▶ [To do] If a line in the entries below includes "before", pick it out and copy it.

(Extracted records)
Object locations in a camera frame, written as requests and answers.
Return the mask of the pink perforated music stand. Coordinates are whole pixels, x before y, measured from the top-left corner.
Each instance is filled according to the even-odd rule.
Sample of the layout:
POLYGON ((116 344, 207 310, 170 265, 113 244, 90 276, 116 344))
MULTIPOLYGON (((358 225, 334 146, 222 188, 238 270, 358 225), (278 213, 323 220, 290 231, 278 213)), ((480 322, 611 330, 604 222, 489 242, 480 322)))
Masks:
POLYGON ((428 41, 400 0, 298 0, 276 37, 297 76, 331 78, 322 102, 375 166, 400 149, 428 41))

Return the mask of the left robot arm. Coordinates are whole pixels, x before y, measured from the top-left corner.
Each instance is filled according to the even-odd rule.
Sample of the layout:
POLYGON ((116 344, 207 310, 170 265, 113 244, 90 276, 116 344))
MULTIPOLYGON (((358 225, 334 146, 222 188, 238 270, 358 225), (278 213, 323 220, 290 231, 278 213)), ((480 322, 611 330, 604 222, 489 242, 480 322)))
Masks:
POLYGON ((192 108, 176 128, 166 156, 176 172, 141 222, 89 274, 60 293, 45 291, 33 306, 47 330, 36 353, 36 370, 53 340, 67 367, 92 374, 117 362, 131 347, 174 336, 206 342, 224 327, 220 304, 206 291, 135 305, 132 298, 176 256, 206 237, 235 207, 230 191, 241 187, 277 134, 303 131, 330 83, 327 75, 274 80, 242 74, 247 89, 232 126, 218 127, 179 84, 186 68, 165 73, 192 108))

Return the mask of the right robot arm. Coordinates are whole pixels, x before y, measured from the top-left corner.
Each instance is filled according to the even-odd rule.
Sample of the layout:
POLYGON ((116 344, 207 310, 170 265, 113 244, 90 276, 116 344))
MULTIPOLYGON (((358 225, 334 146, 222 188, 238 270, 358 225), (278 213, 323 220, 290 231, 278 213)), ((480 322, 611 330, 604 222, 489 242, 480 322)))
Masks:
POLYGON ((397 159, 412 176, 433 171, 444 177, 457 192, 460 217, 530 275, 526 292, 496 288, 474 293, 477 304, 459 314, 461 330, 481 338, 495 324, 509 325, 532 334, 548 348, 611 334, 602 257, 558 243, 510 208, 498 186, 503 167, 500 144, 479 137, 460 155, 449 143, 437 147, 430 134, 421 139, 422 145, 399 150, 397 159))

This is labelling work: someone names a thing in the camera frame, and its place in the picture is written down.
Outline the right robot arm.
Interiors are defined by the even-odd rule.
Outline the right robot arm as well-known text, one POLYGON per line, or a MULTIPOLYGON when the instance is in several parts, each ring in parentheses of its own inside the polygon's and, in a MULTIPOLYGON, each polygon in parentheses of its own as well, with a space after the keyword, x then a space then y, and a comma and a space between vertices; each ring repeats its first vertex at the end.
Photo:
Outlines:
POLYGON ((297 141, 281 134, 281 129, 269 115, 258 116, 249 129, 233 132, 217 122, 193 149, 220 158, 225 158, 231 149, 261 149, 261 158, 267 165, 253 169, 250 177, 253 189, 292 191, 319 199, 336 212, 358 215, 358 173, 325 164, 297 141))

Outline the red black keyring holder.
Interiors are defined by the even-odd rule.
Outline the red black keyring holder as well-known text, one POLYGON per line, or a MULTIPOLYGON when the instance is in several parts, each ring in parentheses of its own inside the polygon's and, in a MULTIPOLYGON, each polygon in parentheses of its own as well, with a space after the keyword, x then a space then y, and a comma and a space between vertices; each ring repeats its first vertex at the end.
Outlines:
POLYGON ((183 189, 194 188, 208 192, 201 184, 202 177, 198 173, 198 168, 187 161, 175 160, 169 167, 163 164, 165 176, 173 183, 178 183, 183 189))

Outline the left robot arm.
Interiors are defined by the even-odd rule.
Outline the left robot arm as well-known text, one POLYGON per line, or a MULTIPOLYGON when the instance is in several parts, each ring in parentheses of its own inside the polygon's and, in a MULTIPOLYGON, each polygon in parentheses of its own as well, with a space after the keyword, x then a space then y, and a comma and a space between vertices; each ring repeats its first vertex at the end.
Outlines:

==

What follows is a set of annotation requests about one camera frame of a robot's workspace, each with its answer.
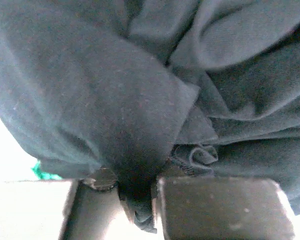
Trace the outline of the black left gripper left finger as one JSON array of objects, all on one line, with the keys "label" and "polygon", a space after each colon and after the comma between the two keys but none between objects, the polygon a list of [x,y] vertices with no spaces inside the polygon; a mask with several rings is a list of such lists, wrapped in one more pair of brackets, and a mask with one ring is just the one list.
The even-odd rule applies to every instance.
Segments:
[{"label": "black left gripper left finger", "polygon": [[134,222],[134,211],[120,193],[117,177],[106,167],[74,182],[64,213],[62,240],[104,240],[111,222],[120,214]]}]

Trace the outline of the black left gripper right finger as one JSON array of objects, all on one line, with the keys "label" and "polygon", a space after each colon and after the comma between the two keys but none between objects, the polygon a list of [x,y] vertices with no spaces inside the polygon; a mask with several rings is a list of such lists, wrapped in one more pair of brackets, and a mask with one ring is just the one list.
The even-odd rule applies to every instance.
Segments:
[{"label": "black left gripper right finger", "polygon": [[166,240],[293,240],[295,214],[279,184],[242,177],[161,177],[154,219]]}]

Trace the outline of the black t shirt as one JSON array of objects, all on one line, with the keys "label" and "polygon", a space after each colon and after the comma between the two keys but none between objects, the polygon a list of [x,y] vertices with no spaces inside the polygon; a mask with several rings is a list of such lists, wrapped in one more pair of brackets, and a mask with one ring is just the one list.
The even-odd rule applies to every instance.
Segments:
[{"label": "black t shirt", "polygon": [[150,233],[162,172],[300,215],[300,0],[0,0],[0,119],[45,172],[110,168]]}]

▶ [Completed exercise]
Return the mask of the pink perforated music stand. Coordinates are whole pixels, x before y, measured from the top-left corner.
Return the mask of the left robot arm. Coordinates are whole pixels, x before y, measured from the top-left corner.
Return the mask of the right robot arm. Coordinates are whole pixels, x before y, measured from the top-left corner.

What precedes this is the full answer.